Your goal
A word-for-word restatement of the listing is the only acceptable answer.

▼

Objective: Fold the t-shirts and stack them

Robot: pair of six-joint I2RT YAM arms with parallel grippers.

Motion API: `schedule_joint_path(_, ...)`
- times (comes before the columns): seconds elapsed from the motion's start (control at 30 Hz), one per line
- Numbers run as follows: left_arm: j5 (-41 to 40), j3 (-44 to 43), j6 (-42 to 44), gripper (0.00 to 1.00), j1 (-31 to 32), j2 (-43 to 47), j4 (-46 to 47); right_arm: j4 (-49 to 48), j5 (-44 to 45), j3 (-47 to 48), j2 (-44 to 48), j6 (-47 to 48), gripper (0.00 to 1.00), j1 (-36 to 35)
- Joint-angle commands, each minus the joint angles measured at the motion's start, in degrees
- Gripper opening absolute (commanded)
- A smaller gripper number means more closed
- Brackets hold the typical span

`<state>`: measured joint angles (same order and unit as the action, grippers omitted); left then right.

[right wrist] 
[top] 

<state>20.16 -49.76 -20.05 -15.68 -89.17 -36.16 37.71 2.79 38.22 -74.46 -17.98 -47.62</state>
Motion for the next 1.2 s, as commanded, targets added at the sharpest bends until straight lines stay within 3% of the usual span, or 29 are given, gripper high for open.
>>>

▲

Answer space
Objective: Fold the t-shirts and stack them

Robot: pair of six-joint I2RT YAM arms with parallel grippers.

Motion API: `schedule_joint_path(_, ...)`
- times (comes before the columns): seconds elapsed from the motion's start (control at 30 Hz), one per line
- Numbers run as follows: left_arm: j5 (-41 to 40), j3 (-44 to 43), j6 (-42 to 44), gripper (0.00 to 1.00), j1 (-31 to 32), j2 (-43 to 47), j4 (-46 to 47); right_arm: j4 (-49 to 48), j5 (-44 to 45), j3 (-47 to 48), j2 (-44 to 48), j6 (-47 to 48), gripper (0.00 to 1.00), j1 (-36 to 35)
- Joint-angle commands, each minus the joint angles measured at the motion's start, in degrees
- Gripper opening absolute (commanded)
- A smaller gripper number means more closed
- Brackets hold the typical span

`<state>`: measured joint angles (same order and unit as the action, grippers omitted); left then right.

[right wrist] 
[top] 

<state>20.16 -49.76 -20.05 -15.68 -89.17 -36.16 37.71 2.79 38.22 -74.46 -17.98 -47.62</state>
Motion for the next 1.2 s, as commanded, targets added at the sharpest bends until straight lines stay within 3% of the usual span, or 29 are given, gripper high for open.
>>>

Nothing more remains in this exercise.